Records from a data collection
----

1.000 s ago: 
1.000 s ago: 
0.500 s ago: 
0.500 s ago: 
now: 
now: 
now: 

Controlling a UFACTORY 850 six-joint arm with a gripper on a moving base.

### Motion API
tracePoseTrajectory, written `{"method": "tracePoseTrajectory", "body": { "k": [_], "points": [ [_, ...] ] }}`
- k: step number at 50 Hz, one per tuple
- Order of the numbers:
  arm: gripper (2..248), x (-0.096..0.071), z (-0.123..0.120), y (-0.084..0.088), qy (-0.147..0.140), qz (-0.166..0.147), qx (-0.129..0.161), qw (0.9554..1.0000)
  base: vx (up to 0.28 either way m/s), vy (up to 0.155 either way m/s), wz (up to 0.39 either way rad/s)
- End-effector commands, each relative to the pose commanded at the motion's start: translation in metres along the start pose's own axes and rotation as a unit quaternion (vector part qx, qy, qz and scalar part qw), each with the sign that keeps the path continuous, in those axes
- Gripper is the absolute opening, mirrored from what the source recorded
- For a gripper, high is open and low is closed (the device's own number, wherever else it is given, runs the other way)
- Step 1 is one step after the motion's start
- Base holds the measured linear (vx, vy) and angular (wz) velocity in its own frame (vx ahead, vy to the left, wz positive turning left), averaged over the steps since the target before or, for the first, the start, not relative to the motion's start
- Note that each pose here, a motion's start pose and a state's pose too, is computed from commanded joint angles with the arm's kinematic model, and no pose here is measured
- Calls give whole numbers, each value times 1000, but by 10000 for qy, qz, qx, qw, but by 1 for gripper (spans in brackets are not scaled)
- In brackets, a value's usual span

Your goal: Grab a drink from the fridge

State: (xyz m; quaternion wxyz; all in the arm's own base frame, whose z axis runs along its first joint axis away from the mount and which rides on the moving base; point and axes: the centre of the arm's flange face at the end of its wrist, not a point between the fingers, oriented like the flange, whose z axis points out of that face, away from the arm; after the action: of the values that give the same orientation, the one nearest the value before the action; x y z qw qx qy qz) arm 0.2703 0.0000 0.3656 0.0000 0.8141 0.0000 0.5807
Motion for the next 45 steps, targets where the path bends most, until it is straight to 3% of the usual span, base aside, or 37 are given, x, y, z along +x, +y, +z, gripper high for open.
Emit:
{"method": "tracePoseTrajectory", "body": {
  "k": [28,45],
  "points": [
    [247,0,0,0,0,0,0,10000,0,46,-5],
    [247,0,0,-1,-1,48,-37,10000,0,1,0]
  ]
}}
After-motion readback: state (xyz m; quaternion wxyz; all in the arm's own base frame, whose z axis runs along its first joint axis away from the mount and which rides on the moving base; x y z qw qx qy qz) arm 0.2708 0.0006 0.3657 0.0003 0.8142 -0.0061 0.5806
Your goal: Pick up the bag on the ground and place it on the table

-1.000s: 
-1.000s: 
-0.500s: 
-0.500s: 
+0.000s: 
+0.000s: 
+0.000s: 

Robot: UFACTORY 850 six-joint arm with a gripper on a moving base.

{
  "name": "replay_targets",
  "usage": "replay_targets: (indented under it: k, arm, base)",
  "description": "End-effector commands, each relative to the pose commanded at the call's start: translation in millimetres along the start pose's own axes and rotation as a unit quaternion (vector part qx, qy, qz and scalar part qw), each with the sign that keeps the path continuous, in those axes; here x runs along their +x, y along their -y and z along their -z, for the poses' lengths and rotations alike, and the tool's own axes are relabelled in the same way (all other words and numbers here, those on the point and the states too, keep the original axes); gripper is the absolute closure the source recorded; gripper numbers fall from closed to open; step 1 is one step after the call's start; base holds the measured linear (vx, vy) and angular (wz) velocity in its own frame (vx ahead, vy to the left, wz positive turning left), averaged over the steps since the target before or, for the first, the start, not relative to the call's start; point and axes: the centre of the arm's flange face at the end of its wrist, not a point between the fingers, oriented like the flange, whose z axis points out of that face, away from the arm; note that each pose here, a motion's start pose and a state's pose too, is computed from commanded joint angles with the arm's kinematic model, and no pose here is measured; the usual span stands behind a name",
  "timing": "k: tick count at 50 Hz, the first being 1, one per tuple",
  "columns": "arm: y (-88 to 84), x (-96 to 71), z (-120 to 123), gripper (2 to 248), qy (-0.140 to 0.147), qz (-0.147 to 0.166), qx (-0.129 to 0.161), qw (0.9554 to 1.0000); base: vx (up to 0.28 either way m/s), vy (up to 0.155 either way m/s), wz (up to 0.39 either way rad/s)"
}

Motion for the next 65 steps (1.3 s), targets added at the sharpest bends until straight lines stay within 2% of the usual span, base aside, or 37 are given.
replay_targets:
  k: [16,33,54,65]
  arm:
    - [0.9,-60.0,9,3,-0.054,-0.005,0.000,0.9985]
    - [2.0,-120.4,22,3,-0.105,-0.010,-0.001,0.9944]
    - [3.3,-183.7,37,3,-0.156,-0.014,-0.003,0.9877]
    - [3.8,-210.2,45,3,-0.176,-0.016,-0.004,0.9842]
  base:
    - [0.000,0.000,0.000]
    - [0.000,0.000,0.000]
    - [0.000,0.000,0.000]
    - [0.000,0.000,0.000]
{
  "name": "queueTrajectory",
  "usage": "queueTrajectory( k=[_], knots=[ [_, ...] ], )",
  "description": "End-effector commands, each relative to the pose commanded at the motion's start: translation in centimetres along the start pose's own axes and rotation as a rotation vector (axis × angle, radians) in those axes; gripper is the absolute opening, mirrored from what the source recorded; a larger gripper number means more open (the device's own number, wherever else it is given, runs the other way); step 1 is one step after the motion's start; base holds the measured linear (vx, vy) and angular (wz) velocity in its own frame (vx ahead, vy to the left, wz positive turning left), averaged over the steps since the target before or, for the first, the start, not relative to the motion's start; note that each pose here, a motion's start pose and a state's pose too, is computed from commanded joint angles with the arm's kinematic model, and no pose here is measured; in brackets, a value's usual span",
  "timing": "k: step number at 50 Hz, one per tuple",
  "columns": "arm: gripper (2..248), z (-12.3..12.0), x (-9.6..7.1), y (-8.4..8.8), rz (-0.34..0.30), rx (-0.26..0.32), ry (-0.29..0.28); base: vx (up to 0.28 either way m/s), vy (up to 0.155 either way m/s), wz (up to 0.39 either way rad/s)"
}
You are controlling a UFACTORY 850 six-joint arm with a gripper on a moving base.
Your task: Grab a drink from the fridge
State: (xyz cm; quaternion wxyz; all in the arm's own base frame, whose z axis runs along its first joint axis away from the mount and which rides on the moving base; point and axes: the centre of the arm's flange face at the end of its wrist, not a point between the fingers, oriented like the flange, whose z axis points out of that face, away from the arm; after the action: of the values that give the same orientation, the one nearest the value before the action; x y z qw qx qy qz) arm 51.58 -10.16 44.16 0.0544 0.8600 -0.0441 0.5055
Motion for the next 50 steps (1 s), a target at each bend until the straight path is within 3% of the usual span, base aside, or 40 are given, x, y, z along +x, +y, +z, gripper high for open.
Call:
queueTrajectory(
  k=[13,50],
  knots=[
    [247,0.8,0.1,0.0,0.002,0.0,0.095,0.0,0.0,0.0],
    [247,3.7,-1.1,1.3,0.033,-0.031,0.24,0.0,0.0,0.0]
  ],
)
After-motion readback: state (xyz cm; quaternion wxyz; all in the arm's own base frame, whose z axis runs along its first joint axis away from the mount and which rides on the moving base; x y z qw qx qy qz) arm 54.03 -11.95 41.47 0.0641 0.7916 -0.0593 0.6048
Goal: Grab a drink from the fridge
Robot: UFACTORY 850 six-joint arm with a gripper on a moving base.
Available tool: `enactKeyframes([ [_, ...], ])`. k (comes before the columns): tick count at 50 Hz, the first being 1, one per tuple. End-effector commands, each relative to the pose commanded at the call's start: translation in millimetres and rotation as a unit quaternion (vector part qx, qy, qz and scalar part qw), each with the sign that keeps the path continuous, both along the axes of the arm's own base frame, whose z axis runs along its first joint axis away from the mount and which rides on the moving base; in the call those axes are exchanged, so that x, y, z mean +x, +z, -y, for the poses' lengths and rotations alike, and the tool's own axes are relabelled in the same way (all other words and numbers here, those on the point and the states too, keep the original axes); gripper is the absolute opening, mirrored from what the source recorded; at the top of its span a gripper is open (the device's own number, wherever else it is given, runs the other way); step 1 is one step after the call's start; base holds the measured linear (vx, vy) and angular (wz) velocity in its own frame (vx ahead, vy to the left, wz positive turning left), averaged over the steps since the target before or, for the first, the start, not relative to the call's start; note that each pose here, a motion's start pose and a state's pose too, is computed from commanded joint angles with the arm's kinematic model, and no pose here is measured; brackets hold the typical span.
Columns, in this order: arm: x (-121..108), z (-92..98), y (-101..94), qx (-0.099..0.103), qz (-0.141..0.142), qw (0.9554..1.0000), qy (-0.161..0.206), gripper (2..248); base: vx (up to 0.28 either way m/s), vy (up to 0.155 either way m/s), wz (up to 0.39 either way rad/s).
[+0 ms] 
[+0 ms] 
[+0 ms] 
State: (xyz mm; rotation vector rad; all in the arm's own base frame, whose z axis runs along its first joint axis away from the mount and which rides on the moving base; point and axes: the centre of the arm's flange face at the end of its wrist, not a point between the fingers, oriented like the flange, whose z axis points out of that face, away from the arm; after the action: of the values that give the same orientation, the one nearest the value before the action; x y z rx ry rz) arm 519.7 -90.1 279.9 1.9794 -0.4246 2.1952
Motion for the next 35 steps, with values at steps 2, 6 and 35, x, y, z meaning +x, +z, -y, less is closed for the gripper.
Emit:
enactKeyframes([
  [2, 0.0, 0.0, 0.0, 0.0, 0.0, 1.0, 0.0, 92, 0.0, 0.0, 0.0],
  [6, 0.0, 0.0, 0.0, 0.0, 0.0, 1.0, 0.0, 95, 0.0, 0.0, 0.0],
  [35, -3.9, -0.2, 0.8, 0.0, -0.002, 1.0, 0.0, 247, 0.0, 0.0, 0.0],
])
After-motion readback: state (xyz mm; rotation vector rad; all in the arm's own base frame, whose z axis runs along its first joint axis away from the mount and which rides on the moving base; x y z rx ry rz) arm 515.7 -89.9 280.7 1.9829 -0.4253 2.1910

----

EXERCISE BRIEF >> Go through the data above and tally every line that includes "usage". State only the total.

EXERCISE SOLUTION >> 2